Timo Brüggemann, Director Business Development, zuständig für Europa, den Nahmen Osten und Afrika bei Stratus in Eschborn, sagt: „Mit der größeren Dichte virtueller Maschinen lassen sich die Systeme auch für anspruchsvolle unternehmenskritische Aufgaben, die hohe Performance verlangen, einsetzen.“

Avance von Stratus, einem Unternehmen mit Firmensitz in Maynard, Massachusetts, ist eine softwarebasierte Lösung, die jeweils zwei x86-Server zu einem ausfallsicheren Gesamtsystem verbindet. Dabei werden Daten und Anwendungen zwischen den beiden Systemen permanent in Echtzeit repliziert. Beim Auftreten von Fehlern führt das System eine Live-Migration durch, so dass der Server immer betriebsbereit bleibt.
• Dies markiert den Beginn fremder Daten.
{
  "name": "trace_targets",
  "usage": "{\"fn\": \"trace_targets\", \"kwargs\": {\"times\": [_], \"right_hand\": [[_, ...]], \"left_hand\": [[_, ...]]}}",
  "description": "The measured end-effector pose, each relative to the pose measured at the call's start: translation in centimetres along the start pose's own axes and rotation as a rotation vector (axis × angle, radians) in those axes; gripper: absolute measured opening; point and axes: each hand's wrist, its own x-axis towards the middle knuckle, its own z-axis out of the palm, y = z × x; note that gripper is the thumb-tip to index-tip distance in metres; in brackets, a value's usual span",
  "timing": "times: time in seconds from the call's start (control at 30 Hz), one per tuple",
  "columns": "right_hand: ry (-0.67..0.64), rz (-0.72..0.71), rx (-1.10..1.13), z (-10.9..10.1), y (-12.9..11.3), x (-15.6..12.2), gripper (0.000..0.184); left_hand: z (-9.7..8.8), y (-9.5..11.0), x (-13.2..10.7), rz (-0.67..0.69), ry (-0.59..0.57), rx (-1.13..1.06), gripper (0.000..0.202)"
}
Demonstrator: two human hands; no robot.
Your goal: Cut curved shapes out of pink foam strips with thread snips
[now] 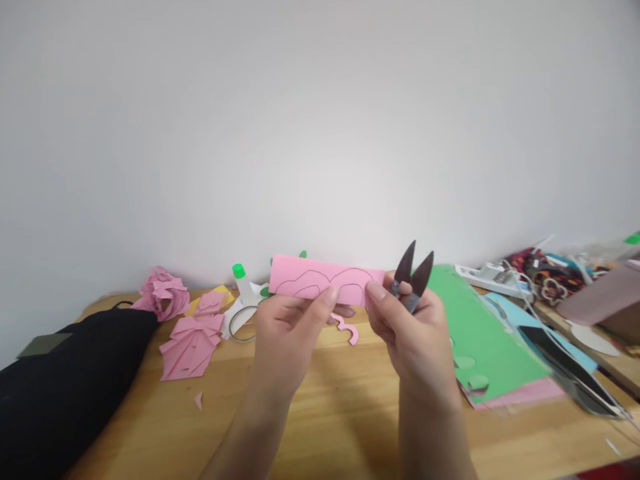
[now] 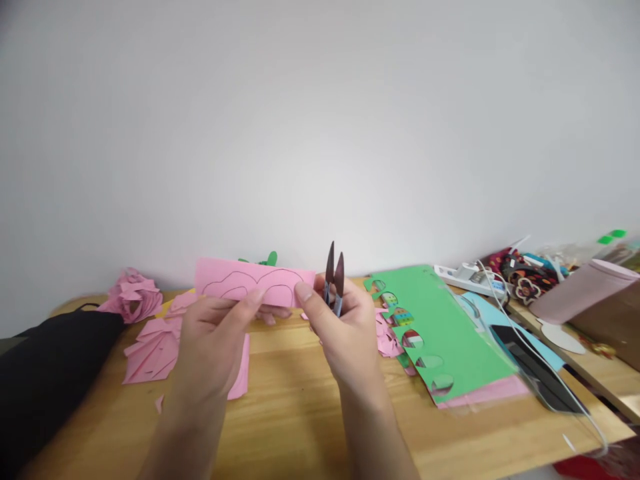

Die Software überwacht ständig Netzwerkverbindungen und den Zustand der Laufwerke, Lüfter, Netzteile sowie andere Systemkomponenten und gleicht die Werte mit einer Fehlermusterdatenbank ab. Auf diese Weise zeichnen sich Störungen zum Teil bereits im Vorfeld ab, lassen sich frühzeitig isolieren und beheben.

Sicherheit über räumliche Trennung

Avance ermöglicht außerdem eine räumliche Trennung der einzelnen Server – Split-Site-Disaster-Recovery –, so dass Unternehmen auch für externe Schadensfälle, wie Brand oder Überschwemmung, Vorsorge treffen können.